“I have received the sacraments,” said she, “and feel that I am now to die.” Then addressing the emperor, she continued, “My son, all my possessions after my death revert to you. To your care I commend my children. Be to them a father. I shall die contented, you giving me that promise.” Then looking to the other children she added, “Regard the emperor as your sovereign. Obey him, respect him, confide in him, and follow his advice in all things, and you will secure his friendship and protection.”
Her mind continued active and intensely occupied with the affairs of her family and of her kingdom, until the very last moment. During the night succeeding her final interview with her children, though suffering from repeated fits of suffocation, she held a long interview with the emperor upon affairs of state. Her son, distressed by her evident exhaustion, entreated her to take some repose; but she replied,
“In a few hours I shall appear before the judgment-seat of God; and would you have me lose my time in sleep?”
Expressing solicitude in behalf of the numerous persons dependent upon her, who, after her death, might be left friendless, she remarked,
“I could wish for immortality on earth, for no other reason than for the power of relieving the distressed.”
She died on the 29th of November, 1780, in the sixty-fourth year of her age and the forty-first of her reign.
This illustrious woman had given birth to six sons and ten daughters. Nine of these children survived her. Joseph, already emperor, succeeded her upon the throne of Austria, and dying childless, surrendered the crown to his next brother Leopold. Ferdinand, the third son, became governor of Austrian Lombardy. Upon Maximilian was conferred the electorate of Cologne. Mary Anne became abbess of a nunnery. Christina married the Duke of Saxony. Elizabeth entered a convent and became abbess. Caroline married the King of Naples, and was an infamous woman. Her sister Joanna, was first betrothed to the king, but she died of small-pox; Josepha was then destined to supply her place; but she also fell a victim to that terrible disease. Thus the situation was vacant for Caroline. Maria Antoinette married Louis the dauphin, and the story of her woes has filled the world.

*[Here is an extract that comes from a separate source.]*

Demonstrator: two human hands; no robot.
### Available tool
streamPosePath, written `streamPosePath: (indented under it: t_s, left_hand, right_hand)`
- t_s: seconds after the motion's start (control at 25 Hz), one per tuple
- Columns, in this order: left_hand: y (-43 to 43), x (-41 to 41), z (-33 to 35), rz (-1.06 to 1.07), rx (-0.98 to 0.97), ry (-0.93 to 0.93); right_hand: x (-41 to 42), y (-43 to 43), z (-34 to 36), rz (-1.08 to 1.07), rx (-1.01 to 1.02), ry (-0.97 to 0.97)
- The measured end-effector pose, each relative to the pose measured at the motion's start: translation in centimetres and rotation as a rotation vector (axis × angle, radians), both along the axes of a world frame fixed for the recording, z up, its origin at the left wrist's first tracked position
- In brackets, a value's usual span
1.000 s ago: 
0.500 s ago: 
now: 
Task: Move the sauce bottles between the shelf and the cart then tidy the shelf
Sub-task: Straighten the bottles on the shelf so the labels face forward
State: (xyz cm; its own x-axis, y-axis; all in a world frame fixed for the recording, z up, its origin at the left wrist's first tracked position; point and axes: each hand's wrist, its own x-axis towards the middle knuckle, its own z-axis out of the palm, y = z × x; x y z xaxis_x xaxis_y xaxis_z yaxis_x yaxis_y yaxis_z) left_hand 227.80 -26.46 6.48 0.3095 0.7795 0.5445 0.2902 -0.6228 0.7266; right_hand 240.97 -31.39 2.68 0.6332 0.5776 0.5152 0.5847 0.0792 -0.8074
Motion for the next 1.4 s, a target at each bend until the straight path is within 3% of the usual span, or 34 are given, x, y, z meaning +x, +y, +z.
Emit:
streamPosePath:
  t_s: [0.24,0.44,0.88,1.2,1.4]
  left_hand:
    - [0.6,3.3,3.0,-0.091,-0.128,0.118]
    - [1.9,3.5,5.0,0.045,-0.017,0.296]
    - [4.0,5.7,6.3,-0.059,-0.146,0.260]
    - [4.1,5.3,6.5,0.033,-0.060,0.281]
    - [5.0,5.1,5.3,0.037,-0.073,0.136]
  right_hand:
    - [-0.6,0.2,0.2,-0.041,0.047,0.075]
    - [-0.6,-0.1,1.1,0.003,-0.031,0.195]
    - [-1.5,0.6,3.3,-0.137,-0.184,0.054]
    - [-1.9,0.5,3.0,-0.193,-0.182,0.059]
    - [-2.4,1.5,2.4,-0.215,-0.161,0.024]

The Emperor Joseph II., who now inherited the crown of Austria, was forty years of age, a man of strong mind, educated by observation and travel, rather than by books. He was anxious to elevate and educate his subjects, declaring that it was his great ambition to rule over freemen. He had many noble traits of character, and innumerable anecdotes are related illustrative of his energy and humanity. In war he was ambitious of taking his full share of hardship, sleeping on the bare ground and partaking of the soldiers’ homely fare. He was exceedingly popular at the time of his accession to the throne, and great anticipations were cherished of a golden age about to dawn upon Austria. “His toilet,” writes one of his eulogists, “is that of a common soldier, his wardrobe that of a sergeant, business his recreation, and his life perpetual motion.”